## Given records

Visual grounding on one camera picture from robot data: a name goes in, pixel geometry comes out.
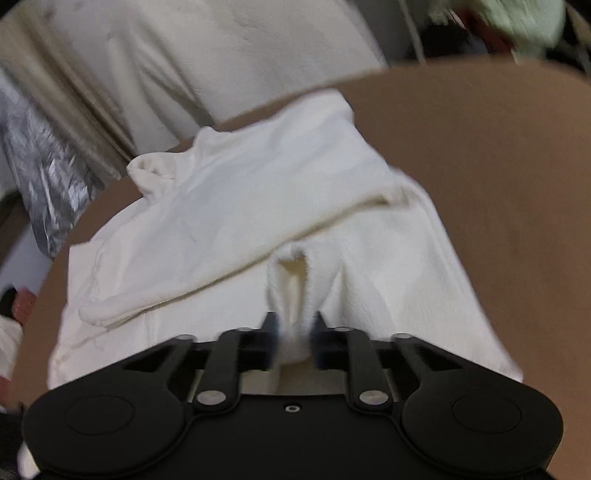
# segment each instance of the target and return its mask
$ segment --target mint green cloth
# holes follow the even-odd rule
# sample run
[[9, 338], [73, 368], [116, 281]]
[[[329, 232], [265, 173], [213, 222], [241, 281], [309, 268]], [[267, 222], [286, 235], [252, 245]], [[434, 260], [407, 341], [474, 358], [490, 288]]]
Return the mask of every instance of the mint green cloth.
[[435, 0], [431, 17], [445, 9], [470, 8], [489, 26], [507, 33], [521, 54], [538, 54], [554, 47], [562, 34], [564, 0]]

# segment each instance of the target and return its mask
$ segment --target white fabric
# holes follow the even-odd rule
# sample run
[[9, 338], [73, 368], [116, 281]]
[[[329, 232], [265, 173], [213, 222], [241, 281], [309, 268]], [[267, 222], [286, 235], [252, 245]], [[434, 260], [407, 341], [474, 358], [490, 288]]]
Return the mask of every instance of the white fabric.
[[125, 0], [114, 9], [111, 70], [139, 153], [387, 65], [346, 0]]
[[361, 137], [335, 90], [185, 153], [129, 165], [144, 194], [70, 249], [50, 386], [170, 337], [281, 316], [280, 361], [316, 310], [374, 339], [408, 332], [513, 378], [425, 192]]
[[20, 324], [0, 315], [0, 377], [8, 380], [12, 378], [21, 340]]

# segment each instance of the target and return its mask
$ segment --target crinkled foil
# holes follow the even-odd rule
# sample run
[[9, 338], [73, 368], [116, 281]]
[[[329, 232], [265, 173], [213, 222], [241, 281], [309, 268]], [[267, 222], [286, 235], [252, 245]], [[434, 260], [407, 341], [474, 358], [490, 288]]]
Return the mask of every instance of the crinkled foil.
[[0, 148], [31, 218], [39, 249], [54, 258], [80, 215], [105, 188], [83, 152], [0, 67]]

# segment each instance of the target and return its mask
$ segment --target small screw hole
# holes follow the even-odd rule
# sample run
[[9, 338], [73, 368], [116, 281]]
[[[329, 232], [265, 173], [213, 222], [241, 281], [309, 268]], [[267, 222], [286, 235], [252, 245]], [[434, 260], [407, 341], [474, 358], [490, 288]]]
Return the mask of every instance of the small screw hole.
[[285, 411], [287, 413], [298, 413], [301, 410], [299, 405], [291, 404], [285, 406]]

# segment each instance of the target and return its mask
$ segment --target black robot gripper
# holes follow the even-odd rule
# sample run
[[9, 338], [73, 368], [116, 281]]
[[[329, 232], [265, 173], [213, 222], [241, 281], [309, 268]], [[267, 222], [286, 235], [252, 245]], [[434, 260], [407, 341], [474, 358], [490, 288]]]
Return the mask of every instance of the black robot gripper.
[[242, 395], [240, 374], [269, 369], [277, 341], [269, 313], [260, 329], [177, 337], [48, 392], [23, 422], [38, 480], [551, 478], [562, 418], [533, 388], [317, 314], [316, 367], [345, 371], [345, 394]]

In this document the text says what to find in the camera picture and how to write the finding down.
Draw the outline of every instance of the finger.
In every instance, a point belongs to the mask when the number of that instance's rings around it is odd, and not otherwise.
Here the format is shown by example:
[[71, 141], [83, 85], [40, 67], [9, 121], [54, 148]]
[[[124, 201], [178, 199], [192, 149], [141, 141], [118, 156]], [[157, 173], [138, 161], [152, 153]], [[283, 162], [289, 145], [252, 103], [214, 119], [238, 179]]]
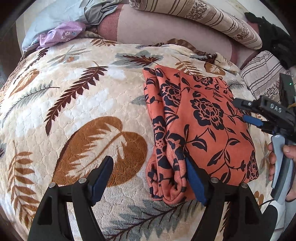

## Task description
Which lines of the listing include the string "camera"? Pull them out.

## Worked solution
Visual grounding on one camera picture from robot data: a name goes in, pixel geometry comes out.
In this document the text says what to find in the camera picture and how to write the finding down.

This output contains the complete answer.